Source records:
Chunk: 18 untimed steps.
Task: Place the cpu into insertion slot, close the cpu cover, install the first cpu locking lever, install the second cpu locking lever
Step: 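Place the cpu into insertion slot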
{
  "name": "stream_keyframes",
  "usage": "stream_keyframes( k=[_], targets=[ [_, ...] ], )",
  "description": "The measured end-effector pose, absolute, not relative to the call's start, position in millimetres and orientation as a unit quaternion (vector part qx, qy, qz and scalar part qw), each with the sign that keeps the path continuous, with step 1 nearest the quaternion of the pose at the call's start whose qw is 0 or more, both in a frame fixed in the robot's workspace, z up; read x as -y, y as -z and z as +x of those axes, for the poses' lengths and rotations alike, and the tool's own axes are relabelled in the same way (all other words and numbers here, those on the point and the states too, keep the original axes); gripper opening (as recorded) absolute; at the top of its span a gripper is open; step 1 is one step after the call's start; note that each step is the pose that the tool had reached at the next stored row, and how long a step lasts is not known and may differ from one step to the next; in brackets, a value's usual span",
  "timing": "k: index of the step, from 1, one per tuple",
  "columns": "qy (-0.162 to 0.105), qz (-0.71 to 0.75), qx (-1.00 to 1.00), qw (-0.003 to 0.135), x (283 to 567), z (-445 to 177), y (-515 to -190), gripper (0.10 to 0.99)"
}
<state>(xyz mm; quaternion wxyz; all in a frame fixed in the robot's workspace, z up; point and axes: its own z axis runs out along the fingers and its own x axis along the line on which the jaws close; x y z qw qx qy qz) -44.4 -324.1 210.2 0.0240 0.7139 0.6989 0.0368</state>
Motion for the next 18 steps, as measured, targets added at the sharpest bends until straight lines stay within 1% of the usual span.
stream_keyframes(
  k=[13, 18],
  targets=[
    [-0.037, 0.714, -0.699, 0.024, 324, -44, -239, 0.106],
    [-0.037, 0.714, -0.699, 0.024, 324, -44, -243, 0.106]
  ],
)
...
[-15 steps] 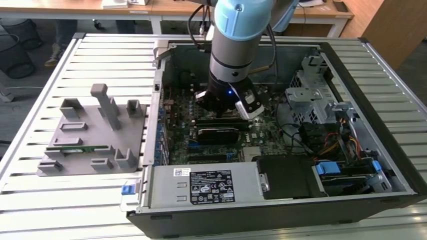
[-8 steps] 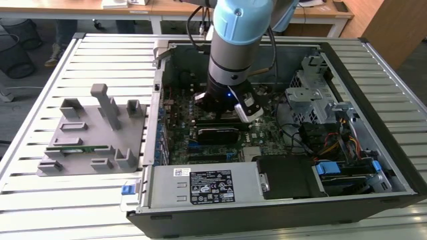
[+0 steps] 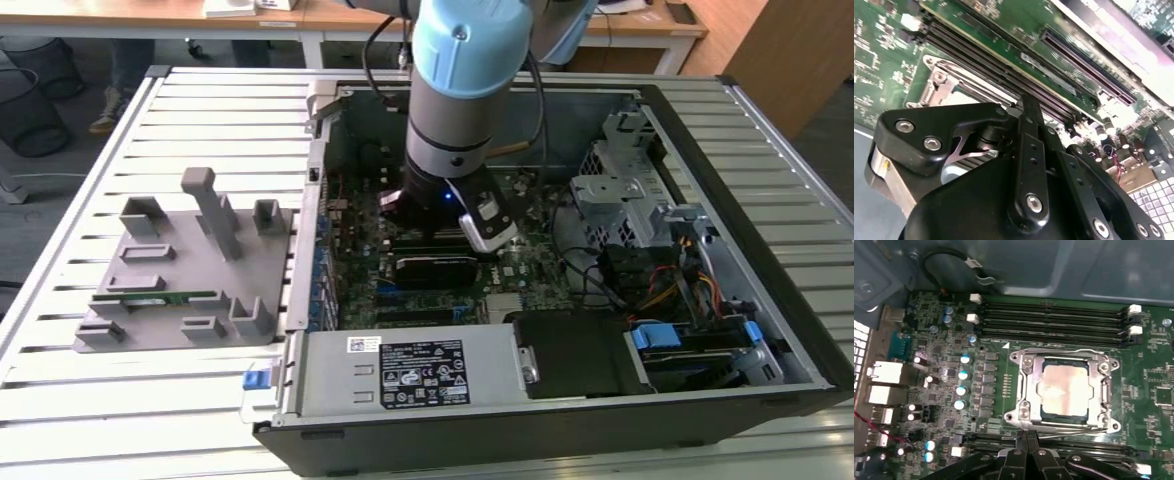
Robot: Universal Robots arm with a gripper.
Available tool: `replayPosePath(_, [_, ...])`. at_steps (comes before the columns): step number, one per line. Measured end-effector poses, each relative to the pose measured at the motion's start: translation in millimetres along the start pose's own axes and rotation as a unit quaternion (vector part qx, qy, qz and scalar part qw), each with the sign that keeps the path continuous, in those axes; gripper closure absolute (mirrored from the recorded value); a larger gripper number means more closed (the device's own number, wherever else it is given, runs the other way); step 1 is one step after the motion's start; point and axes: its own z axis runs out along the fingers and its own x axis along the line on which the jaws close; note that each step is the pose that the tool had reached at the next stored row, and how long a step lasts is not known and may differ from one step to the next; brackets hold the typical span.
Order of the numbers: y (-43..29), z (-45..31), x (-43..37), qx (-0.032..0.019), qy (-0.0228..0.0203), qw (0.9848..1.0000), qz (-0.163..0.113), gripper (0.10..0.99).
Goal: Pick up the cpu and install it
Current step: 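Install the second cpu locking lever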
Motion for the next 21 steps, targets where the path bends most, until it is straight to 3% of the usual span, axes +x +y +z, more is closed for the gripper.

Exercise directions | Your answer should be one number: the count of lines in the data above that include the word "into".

Answer to this problem | 2